-------- Supplied material --------

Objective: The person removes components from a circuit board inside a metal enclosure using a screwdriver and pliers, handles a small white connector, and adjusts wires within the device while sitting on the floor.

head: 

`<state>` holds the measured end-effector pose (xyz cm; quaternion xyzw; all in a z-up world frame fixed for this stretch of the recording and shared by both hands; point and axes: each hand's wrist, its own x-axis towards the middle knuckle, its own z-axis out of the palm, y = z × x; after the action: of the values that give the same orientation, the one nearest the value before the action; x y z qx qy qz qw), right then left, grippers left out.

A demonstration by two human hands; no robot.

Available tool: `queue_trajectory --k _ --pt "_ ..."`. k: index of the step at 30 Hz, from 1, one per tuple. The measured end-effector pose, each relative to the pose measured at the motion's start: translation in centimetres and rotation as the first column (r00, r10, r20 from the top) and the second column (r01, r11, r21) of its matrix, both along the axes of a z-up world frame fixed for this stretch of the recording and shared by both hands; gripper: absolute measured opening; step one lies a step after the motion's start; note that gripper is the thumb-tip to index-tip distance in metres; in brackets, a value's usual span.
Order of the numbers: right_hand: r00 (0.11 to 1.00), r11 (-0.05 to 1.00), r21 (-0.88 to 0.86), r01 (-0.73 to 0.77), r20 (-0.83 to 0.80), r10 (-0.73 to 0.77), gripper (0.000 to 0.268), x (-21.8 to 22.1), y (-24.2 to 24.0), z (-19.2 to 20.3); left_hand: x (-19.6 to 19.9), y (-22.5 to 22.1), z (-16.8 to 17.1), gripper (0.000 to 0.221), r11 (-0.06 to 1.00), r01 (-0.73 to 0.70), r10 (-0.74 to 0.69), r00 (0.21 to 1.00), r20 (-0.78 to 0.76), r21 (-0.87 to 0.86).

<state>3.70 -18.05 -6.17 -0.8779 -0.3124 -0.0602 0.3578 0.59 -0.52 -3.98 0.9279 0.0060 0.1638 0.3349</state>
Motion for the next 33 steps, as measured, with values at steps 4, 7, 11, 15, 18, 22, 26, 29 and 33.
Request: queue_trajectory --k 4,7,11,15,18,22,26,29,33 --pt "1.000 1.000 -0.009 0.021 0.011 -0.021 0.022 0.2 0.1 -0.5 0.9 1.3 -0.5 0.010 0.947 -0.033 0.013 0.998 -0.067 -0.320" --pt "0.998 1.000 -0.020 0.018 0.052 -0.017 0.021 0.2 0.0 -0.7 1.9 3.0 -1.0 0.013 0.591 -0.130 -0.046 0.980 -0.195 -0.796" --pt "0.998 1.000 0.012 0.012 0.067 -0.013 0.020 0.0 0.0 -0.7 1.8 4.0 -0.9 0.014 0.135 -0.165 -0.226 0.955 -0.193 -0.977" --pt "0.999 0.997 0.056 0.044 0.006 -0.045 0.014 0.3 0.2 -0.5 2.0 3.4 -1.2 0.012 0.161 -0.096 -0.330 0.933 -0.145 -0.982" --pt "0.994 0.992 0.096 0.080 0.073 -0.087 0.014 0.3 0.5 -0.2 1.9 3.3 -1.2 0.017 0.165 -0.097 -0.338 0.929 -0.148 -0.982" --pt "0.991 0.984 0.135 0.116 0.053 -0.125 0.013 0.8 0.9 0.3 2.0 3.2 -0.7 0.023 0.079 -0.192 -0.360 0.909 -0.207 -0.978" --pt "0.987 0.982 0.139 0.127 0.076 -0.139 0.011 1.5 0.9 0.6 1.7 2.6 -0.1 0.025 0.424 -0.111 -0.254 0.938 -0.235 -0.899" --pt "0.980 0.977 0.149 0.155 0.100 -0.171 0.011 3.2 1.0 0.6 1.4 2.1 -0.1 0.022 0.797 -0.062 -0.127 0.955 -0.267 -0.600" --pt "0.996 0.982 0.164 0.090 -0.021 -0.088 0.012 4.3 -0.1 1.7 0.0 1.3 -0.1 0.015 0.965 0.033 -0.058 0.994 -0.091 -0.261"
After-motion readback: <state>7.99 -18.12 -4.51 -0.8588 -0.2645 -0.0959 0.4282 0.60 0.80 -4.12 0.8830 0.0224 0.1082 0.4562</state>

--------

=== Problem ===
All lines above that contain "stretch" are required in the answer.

=== Task answer ===
`<state>` holds the measured end-effector pose (xyz cm; quaternion xyzw; all in a z-up world frame fixed for this stretch of the recording and shared by both hands; point and axes: each hand's wrist, its own x-axis towards the middle knuckle, its own z-axis out of the palm, y = z × x; after the action: of the values that give the same orientation, the one nearest the value before the action; x y z qx qy qz qw), right then left, grippers left out.
Available tool: `queue_trajectory --k _ --pt "_ ..."`. k: index of the step at 30 Hz, from 1, one per tuple. The measured end-effector pose, each relative to the pose measured at the motion's start: translation in centimetres and rotation as the first column (r00, r10, r20 from the top) and the second column (r01, r11, r21) of its matrix, both along the axes of a z-up world frame fixed for this stretch of the recording and shared by both hands; gripper: absolute measured opening; step one lies a step after the motion's start; note that gripper is the thumb-tip to index-tip distance in metres; in brackets, a value's usual span.

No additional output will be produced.